[Data extracted from a collection]

━━━

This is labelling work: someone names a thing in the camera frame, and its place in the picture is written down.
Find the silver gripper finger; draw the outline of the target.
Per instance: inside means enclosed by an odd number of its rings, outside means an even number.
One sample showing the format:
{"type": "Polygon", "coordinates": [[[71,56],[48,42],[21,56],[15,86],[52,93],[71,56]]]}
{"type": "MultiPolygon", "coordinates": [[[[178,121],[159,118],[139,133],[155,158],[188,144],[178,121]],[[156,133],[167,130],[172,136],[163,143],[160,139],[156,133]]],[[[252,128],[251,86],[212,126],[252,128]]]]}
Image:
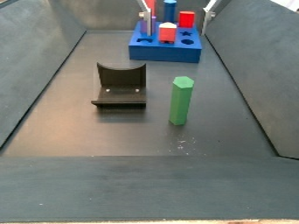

━━━

Instructions to follow: The response should be the lines from the one containing "Per instance: inside" through the final line of the records, reproduced exactly and with every picture left out.

Result for this exercise:
Per instance: inside means enclosed by an odd number of its rings, outside means an even number.
One sample showing the format:
{"type": "Polygon", "coordinates": [[[71,56],[48,42],[21,56],[15,86],[52,93],[71,56]]]}
{"type": "MultiPolygon", "coordinates": [[[[178,121],[159,118],[139,133],[155,158],[188,144],[178,121]],[[156,133],[167,130],[172,136],[163,143],[160,139],[156,133]]],[[[252,128],[251,86],[212,126],[252,128]]]]}
Image:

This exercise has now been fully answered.